Goal of the exercise:
Your answer should repeat every line of the records below in which the word "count" appears.

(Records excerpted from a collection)
_ _ _ _ _
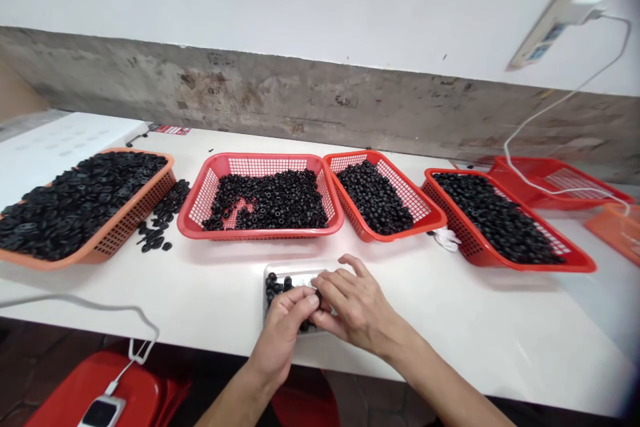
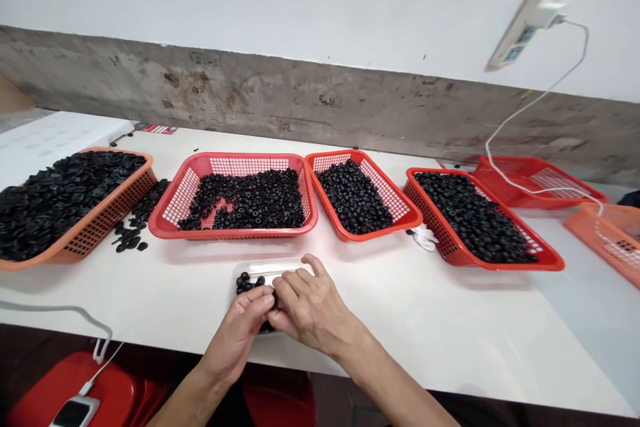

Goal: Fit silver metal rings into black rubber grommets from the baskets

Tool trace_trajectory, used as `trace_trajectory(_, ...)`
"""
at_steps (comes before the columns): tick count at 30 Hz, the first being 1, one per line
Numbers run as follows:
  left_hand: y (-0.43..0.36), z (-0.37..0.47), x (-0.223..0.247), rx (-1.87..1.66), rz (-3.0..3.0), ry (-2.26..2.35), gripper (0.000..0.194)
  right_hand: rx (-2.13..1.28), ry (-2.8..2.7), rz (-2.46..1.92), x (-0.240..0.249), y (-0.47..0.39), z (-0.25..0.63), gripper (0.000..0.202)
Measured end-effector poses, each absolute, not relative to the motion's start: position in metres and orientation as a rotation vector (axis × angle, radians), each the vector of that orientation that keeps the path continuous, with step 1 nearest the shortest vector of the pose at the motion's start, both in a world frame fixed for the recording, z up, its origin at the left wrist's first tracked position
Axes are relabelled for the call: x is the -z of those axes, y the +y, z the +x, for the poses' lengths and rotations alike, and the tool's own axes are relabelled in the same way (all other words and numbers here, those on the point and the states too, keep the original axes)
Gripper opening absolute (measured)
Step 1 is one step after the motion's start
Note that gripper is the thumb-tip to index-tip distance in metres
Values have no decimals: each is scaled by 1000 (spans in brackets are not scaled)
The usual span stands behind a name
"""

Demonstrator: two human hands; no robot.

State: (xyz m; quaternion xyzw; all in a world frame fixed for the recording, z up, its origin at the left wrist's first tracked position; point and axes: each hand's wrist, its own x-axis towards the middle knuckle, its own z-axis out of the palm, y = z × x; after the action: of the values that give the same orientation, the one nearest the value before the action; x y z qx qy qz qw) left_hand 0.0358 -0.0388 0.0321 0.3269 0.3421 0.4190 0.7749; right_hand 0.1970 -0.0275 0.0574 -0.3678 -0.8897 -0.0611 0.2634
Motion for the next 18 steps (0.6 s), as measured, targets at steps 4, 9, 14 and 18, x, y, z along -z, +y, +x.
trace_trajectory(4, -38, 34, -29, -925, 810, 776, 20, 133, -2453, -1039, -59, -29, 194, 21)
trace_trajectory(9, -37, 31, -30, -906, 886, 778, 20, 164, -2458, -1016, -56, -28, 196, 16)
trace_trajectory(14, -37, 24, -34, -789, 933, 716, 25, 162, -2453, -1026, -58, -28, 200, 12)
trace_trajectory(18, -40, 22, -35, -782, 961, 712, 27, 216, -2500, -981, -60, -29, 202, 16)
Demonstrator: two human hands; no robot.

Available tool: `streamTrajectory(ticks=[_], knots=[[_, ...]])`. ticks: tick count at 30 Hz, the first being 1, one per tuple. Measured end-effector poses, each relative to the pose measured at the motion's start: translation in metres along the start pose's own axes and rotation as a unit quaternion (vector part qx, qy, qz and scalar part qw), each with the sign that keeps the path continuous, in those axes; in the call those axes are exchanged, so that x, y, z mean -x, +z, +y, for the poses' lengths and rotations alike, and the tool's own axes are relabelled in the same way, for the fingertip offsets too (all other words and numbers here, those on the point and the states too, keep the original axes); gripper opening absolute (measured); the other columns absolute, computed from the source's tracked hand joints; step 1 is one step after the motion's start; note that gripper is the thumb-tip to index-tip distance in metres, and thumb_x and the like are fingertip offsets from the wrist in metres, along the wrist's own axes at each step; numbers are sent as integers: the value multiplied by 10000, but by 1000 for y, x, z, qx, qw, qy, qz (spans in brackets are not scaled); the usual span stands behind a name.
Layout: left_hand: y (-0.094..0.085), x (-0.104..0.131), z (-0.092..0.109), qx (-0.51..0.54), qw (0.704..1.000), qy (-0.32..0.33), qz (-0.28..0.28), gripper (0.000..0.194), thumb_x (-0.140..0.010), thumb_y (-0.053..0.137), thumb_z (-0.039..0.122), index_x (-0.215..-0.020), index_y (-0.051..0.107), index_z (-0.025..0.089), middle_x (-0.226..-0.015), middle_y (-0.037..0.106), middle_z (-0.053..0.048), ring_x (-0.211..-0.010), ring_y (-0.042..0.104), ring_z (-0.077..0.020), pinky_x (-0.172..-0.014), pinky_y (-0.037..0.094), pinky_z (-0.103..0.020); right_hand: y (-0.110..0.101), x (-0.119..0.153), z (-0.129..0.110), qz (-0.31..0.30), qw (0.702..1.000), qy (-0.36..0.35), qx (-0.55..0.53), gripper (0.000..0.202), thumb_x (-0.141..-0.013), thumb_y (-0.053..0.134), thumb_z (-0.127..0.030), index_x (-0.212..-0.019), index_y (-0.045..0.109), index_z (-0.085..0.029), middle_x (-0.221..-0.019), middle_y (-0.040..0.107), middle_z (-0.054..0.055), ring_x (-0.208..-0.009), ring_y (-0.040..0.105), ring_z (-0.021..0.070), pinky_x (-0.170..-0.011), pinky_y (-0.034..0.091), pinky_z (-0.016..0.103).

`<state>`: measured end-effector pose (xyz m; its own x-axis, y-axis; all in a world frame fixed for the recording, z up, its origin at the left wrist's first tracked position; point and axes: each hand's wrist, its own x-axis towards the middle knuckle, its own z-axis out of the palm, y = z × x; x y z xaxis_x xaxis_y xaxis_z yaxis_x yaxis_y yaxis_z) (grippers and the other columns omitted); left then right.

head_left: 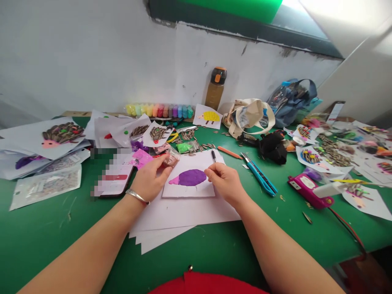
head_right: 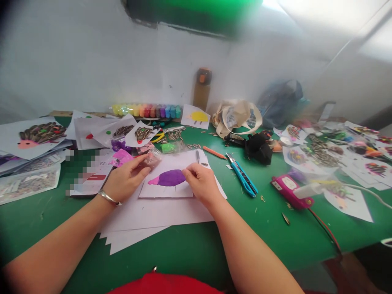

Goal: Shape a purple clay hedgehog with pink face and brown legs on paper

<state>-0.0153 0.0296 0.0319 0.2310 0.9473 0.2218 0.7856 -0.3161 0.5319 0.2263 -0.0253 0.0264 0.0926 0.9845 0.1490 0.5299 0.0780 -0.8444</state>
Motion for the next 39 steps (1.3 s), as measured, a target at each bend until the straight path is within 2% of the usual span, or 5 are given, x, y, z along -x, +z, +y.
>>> streamTrajectory(ticks=[4,12,18,27,39], knots=[[0,-1,0,9,1000,4,-5,551,-867,476,442,-1335,573,170,-1278,663,-64,-1105,653,-253,-1028,473,-388,2,0,2,-2,1000,-6,-6,214,-871,563,-369,-741,633,-213,-646,597,-33,-622,531,126,-618,410,246],[-1,0,0,-14,1000,21,12,538,-871,461,446,-1311,597,167,-1295,654,-68,-1137,637,-261,-1018,483,-386,8,-1,8,1,998,-8,-61,273,-873,507,-280,-1074,680,-215,-893,730,20,-778,685,158,-785,504,291],[-2,1,-1,-27,999,36,17,515,-887,464,445,-1312,594,186,-1292,656,-58,-1140,634,-262,-1005,493,-391,3,5,-6,-17,1000,-18,-6,190,-889,545,-342,-839,690,-231,-643,637,-33,-627,608,131,-640,455,237],[-1,2,-2,-37,998,50,23,510,-902,449,443,-1314,585,176,-1287,656,-69,-1142,629,-267,-1001,494,-404,4,7,-7,-26,999,-21,-11,146,-881,536,-263,-875,678,-233,-703,661,-36,-674,631,126,-672,445,223],[0,3,-1,-31,997,58,26,484,-899,453,412,-1289,593,162,-1289,657,-77,-1152,623,-260,-1022,473,-392,4,8,-7,-44,999,3,17,259,-897,542,-395,-725,636,-225,-632,637,-27,-559,573,121,-572,423,227]])
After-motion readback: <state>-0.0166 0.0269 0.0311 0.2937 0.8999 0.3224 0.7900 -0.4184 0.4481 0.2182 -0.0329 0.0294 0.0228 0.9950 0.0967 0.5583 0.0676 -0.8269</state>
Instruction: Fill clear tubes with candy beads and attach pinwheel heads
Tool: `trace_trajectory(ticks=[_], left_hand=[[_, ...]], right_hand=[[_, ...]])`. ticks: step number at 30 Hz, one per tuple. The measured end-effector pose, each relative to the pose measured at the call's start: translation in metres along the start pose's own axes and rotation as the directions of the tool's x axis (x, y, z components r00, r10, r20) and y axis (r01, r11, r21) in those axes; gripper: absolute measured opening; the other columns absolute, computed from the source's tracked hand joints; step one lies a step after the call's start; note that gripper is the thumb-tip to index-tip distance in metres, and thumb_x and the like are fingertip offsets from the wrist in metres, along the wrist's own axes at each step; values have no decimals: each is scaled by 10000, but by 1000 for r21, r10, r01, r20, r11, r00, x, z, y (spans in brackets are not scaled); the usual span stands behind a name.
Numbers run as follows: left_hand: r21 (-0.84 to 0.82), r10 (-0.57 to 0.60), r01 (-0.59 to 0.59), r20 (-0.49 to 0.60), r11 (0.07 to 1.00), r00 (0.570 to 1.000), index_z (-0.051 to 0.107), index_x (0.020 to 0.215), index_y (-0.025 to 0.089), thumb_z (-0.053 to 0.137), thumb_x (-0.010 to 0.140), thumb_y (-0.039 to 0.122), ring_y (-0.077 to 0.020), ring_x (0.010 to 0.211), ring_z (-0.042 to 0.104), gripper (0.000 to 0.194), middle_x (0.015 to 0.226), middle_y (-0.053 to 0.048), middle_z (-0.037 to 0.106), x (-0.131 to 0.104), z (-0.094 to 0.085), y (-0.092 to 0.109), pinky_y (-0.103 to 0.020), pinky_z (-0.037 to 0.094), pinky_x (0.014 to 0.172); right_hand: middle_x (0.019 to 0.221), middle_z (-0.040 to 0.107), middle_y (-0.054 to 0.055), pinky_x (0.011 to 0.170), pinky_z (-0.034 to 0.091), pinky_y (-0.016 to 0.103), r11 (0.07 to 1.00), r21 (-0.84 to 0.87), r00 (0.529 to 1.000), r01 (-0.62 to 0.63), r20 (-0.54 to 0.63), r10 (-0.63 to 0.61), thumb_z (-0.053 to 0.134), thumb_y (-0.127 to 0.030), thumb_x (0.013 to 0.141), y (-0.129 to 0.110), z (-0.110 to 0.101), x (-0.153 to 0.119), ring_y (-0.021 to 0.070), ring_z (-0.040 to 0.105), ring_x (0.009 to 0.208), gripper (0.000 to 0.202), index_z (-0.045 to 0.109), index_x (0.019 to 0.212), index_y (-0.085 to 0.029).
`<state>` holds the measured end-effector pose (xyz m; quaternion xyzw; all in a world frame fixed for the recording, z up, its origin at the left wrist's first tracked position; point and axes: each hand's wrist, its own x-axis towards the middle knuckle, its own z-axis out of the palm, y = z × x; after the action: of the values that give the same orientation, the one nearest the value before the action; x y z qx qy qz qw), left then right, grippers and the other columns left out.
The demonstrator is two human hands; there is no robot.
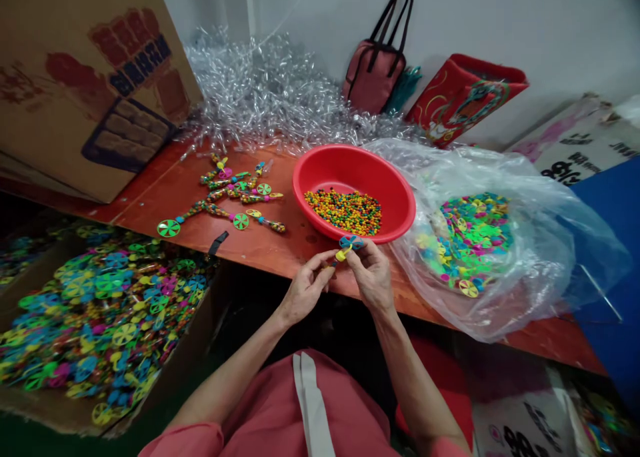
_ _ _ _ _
Output below:
at_steps (comes before the columns): tick count at 30 Hz, the first being 1, one per line
Available tool: `streamTrajectory(ticks=[_], knots=[[_, ...]])`. ticks: tick count at 30 Hz, the first being 1, one per tuple. Measured end-effector poses, each relative to the pose measured at the motion's start: translation in metres along the start pose's own axes and rotation as a unit quaternion (vector part qx, qy, qz and scalar part qw), each with the sign that keeps the path continuous, in those axes; in the call those axes are exchanged, so that x, y, z mean -x, +z, +y, for the poses' lengths and rotations alike, and the tool's own axes are relabelled in the same way, for the fingertip offsets too (all other words and numbers here, those on the point and the states too, keep the original axes); gripper opening absolute (measured); the other columns absolute, computed from the source's tracked hand joints; step 1 is one step after the motion's start; note that gripper is the thumb-tip to index-tip distance in metres, and thumb_x and the like are fingertip offsets from the wrist in metres, along the wrist's own axes at each step; numbers are sent as integers: the value multiplied by 10000, but by 1000 for y, x, z, qx, qw, qy, qz (spans in brackets are not scaled); the usual span stands behind a name.

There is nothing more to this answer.